Well, I'd have to disagree here. If I install a MongoDB on some cloud VM using the default setup, I have an insecure database available on the internet. If I install Postgres, well... I can't even access the database remotely.
Ummm, unless something has changed recently the respective "createdb" tools for both MySQL and Postgres make it very simple to start up a new DB with an open root account and listening on an IP.

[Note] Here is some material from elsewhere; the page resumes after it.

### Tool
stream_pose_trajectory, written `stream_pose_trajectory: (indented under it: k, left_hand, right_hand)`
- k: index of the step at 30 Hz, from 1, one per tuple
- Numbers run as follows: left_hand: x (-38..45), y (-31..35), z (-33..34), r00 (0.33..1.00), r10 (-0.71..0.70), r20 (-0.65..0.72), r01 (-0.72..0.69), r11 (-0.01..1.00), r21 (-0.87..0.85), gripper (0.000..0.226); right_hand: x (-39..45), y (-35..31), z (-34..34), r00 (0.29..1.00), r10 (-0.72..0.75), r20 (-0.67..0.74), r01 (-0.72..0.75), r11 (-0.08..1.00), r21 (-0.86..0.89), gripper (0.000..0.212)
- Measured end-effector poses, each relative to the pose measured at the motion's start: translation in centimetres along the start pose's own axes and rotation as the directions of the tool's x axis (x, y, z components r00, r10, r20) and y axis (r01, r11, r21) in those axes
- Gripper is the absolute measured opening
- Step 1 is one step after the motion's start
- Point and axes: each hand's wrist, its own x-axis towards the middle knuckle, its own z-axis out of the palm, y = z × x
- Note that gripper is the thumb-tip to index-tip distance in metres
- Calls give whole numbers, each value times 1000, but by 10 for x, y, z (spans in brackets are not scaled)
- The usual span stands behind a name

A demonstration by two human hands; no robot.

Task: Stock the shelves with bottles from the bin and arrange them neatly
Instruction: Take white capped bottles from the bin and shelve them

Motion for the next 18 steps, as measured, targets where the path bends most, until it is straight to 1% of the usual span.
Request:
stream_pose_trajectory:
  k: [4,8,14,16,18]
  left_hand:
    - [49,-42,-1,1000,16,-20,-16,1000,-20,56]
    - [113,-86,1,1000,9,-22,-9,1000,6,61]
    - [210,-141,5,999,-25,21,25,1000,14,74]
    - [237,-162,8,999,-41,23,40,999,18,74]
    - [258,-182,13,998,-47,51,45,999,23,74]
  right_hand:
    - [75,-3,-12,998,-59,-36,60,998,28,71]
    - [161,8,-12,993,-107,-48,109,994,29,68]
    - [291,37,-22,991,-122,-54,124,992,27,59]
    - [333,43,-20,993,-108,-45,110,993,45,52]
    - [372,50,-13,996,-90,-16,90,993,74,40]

I agree with your general view on NoSQL and who tends to use it, but it's the ones using it that are the problem here and not the software itself. The only argument against NoSQL/Mongo here is that it is shocking in this day and age for any server to allow un-authed access. That can be applied to many server software packages though including OSS SQL DBs.
What this is really a symptom of is the people with no real experience that are just about "getting the job done" rather than understanding the actual problem and the potential risks. I don't know how many times I've seen cases in my career where the first sign of communication issues causes people to start tearing down the security barriers. Most of the time the real problem was a minor config issue (going over the wrong interface, missing host to host ACL, listening on the wrong port, etc..), but the damage done to "just get it working" is rarely ever fixed.